6. What keeps newly formed free fatty acid from entering the mitochondria in the fed state?

7. What happens to the product of the fatty acid synthase complex before it is found in the blood?

8. Compare the Km for lipoprotein lipase in heart and adipose tissue. What implications dose this have for the usage of blood triacylglycerol in the fed and fasting state?

9. How does insulin affect the delivery of free fatty acid into adipose cells in the fed state?

10. What are the pathways for the synthesis of triacylglycerol in adipose from glucose and free fatty acids? How is the production of glycerol phosphate regulated?

11. What happens to the glycerol released in the lipoprotein lipase reaction in the fed state?

12. What pathways provide blood glucose during fasting? Why are these pathways active?

13. Glycogen is not made in the liver during fasting. Why not?

14. Glycolysis does not function when gluconeogenesis is functioning. What factors turn on gluconeogenesis and turn off glycolysis?

15. What is the control enzyme for the release of free fatty acids during a fast and how is this enzyme regulated?

16. Why are ketone bodies produced during a fast?

17. Besides providing ATP, how does increased b oxidation enable gluconeogenesis?

18. Explain how increased fatty acid oxidation and decreased insulin spares blood glucose by muscle in the fasting and resting state.

19. What is the effect of exercise upon the use of blood glucose by muscle in the fasting state?

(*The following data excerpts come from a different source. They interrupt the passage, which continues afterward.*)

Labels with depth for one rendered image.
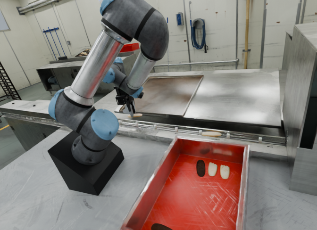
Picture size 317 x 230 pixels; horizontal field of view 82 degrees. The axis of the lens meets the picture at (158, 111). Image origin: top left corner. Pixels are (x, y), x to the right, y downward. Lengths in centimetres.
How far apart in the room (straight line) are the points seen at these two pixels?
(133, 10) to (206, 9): 404
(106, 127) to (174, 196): 37
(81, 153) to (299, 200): 81
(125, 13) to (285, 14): 375
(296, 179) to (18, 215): 108
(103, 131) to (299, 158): 66
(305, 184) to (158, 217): 51
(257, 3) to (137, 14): 397
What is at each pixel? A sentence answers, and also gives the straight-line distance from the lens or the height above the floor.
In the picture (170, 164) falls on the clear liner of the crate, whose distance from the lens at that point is 83.
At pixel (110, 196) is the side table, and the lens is 86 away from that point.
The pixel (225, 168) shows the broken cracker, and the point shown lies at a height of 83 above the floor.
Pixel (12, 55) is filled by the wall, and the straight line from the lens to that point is 843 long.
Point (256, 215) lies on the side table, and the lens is 75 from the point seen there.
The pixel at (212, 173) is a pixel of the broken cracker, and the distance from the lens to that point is 83.
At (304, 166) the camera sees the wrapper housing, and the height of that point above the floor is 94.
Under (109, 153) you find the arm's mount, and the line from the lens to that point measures 93.
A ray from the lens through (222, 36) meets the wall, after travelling 461.
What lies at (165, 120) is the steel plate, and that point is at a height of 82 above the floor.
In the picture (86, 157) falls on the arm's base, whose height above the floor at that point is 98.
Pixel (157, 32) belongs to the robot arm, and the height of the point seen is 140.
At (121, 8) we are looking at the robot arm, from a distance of 64.
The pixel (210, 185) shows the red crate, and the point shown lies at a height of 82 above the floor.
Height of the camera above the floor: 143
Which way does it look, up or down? 26 degrees down
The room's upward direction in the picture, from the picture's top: 11 degrees counter-clockwise
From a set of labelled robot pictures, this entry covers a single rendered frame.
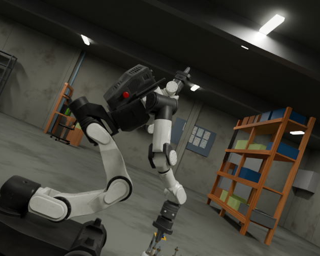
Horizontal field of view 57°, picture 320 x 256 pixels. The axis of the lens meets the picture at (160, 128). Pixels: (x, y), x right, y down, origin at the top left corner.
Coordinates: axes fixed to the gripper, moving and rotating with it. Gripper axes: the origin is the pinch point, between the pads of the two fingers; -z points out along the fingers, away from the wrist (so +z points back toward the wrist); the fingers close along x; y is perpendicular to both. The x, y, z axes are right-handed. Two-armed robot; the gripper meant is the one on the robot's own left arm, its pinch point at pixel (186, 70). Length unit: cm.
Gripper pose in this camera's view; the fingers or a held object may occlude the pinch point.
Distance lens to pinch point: 217.7
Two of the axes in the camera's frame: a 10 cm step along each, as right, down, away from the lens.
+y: -3.3, -4.6, -8.2
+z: -5.6, 8.0, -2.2
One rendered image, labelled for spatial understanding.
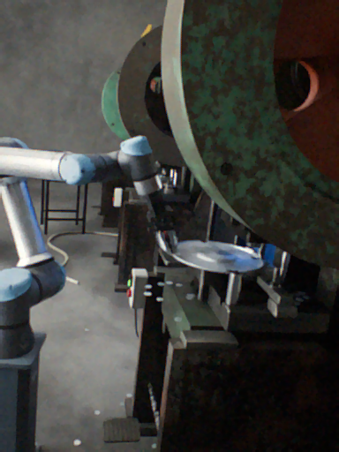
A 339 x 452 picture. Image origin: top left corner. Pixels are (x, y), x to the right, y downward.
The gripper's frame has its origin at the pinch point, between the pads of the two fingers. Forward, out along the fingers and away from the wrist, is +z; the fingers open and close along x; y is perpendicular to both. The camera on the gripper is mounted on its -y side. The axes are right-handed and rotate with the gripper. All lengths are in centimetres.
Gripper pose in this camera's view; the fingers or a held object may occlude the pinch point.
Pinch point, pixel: (170, 250)
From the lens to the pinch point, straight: 124.1
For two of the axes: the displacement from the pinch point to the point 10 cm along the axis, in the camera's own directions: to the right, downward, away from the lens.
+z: 3.1, 9.0, 3.2
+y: 2.2, 2.6, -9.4
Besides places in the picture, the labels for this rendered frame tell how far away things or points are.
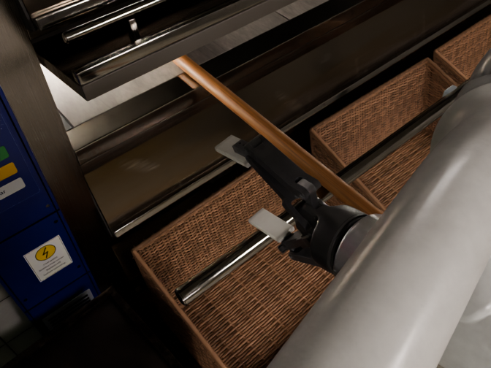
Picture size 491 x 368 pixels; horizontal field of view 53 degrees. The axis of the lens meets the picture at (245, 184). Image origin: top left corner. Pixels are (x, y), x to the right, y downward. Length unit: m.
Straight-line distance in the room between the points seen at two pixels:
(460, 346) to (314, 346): 0.24
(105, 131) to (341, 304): 0.82
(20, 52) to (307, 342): 0.69
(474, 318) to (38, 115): 0.71
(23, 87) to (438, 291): 0.73
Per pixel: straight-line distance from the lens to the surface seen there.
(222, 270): 0.78
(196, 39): 0.78
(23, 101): 0.87
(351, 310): 0.21
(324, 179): 0.85
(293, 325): 1.38
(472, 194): 0.26
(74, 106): 1.06
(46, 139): 0.93
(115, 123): 1.00
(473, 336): 0.43
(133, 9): 0.76
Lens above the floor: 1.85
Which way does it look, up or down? 50 degrees down
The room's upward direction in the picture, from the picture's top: straight up
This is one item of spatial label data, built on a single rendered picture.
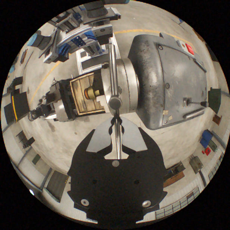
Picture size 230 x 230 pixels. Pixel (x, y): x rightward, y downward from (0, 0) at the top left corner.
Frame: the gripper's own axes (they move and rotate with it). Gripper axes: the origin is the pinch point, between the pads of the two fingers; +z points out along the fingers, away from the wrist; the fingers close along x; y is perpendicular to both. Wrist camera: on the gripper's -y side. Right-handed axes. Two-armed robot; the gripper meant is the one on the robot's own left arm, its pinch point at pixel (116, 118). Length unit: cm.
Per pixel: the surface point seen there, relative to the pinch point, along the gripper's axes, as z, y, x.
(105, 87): 13.1, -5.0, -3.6
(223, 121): -23, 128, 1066
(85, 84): 49, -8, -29
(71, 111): 46, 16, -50
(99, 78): 19.9, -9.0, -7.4
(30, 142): 60, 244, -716
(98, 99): 25.6, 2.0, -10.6
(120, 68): 15.3, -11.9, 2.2
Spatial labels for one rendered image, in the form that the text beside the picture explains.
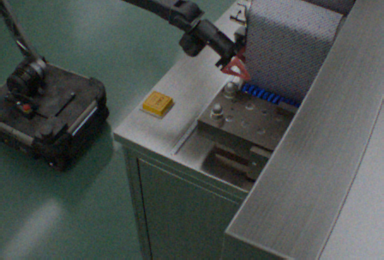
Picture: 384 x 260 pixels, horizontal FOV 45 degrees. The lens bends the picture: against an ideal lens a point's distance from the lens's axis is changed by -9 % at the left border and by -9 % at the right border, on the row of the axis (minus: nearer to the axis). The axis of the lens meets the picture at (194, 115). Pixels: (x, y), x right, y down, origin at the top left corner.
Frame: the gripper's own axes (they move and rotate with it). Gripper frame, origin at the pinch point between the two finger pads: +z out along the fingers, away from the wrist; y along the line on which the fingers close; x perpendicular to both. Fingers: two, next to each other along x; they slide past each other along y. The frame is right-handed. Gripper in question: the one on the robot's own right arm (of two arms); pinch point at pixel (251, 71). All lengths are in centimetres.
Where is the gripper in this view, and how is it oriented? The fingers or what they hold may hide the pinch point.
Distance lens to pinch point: 142.5
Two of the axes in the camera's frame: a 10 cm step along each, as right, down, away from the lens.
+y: -4.9, 6.1, -6.2
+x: 4.5, -4.3, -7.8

What is the mechanism?

20. Concerning Di Beatty, who has type I diabetes and has developed ketoacidosis: On a molecular level, explain why she has opalescent serum. Why does she have high blood glucose? Why does she have ketonemia?

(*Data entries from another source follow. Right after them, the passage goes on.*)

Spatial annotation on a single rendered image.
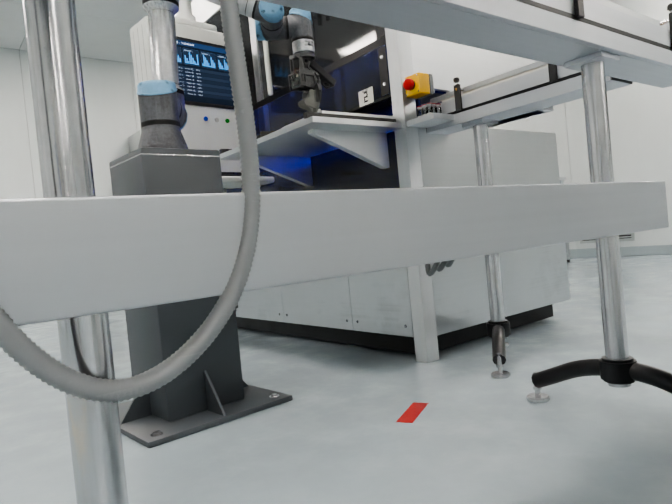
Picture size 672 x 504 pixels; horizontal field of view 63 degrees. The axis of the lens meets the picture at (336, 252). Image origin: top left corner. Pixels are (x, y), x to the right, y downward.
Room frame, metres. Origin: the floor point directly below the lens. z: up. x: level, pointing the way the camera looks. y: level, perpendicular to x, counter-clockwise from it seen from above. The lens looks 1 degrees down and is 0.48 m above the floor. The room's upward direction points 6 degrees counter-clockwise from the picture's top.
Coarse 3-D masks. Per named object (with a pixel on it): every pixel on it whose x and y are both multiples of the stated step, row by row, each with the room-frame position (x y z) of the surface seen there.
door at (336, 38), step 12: (324, 24) 2.31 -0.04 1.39; (336, 24) 2.25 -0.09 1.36; (348, 24) 2.19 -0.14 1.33; (360, 24) 2.14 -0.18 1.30; (324, 36) 2.32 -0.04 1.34; (336, 36) 2.26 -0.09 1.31; (348, 36) 2.20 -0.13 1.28; (360, 36) 2.14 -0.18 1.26; (372, 36) 2.09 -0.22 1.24; (324, 48) 2.33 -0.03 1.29; (336, 48) 2.26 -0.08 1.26; (348, 48) 2.20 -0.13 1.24; (360, 48) 2.15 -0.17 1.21; (324, 60) 2.33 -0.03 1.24; (336, 60) 2.27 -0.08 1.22
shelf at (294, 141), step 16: (288, 128) 1.86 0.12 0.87; (304, 128) 1.83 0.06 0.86; (320, 128) 1.85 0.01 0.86; (336, 128) 1.88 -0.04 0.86; (352, 128) 1.91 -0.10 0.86; (368, 128) 1.93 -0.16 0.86; (384, 128) 1.96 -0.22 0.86; (400, 128) 1.99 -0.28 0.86; (272, 144) 2.06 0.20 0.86; (288, 144) 2.09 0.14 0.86; (304, 144) 2.13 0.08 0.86; (320, 144) 2.16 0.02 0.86; (240, 160) 2.36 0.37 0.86
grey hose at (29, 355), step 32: (224, 0) 0.66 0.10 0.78; (224, 32) 0.66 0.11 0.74; (256, 160) 0.67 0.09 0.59; (256, 192) 0.66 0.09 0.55; (256, 224) 0.66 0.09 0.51; (0, 320) 0.48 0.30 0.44; (224, 320) 0.62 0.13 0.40; (32, 352) 0.50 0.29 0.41; (192, 352) 0.60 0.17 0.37; (64, 384) 0.51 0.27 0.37; (96, 384) 0.53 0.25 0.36; (128, 384) 0.55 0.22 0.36; (160, 384) 0.57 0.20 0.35
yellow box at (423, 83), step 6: (408, 78) 1.94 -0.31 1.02; (414, 78) 1.92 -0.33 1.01; (420, 78) 1.90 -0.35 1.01; (426, 78) 1.92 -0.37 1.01; (432, 78) 1.94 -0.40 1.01; (414, 84) 1.91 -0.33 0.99; (420, 84) 1.90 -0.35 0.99; (426, 84) 1.92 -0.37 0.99; (432, 84) 1.94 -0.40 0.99; (414, 90) 1.92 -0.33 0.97; (420, 90) 1.90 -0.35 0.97; (426, 90) 1.92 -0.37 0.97; (432, 90) 1.94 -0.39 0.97; (408, 96) 1.95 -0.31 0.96; (414, 96) 1.95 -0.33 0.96; (420, 96) 1.95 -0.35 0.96; (426, 96) 1.96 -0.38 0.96
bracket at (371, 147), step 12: (312, 132) 1.85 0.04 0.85; (324, 132) 1.88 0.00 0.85; (336, 132) 1.91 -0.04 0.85; (348, 132) 1.94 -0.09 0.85; (360, 132) 1.97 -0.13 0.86; (372, 132) 2.01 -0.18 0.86; (336, 144) 1.91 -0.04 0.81; (348, 144) 1.94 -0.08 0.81; (360, 144) 1.97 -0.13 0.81; (372, 144) 2.01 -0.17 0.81; (384, 144) 2.04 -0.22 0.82; (360, 156) 1.98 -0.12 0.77; (372, 156) 2.00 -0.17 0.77; (384, 156) 2.04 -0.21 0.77; (384, 168) 2.06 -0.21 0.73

21. Concerning Ann Sulin who has type II diabetes: On a molecular level, explain why she has high serum triacylglycerol. Why does she have high blood glucose? Would you expect ketoacidosis?

22. Understand the meaning of each of the keywords.

KEYWORDS:

acetyl CoA, acetyl CoA carboxylase, AMP-dependent protein kinase, cAMP, carnitine:palmitoyltransferase I, chylomicron, citrate, , CPTI, dephosphorylation, dihydroxyacetone phosphate, epinephrine, fatty acid, fructose-1,6-bisphosphatase, fructose-2,6-bisphosphatase, fructose-2,6-bisphosphate, glucagon, glucose, glucose-6-phosphatase, glucose-6-phosphate dehydrogenase, glucose transporter, gluconeogenesis, glucokinase, GLUT4 transporters, glycogen, glycogen phosphorylase, glycogen synthase, glycogenolysis, hormone-sensitive lipase, hypertriglyceridemia, , insulin, insulin/glucagon, induction, , Km, lipoprotein lipase, malic enzyme, malonyl CoA, NADPH, NIDDM, palmitoyl CoA, pentose phosphate pathway, phosphatase, phosphoenolpyruvate carboxykinase, 6-phosphogluconate dehydrogenase, phosphofructokinase-1, phosphofructokinase-2, phosphorylase kinase, protein kinase A, pyruvate carboxylase, pyruvate dehydrogenase, pyruvate kinase, repression, substrate, triacylglycerol, type 1, type 2, VLDL,

ASSIGNMENTS:

Eamine questions in chapter 36

Work questions 1, 2, 3, and 4 but not 5 at the end of Chapter 36.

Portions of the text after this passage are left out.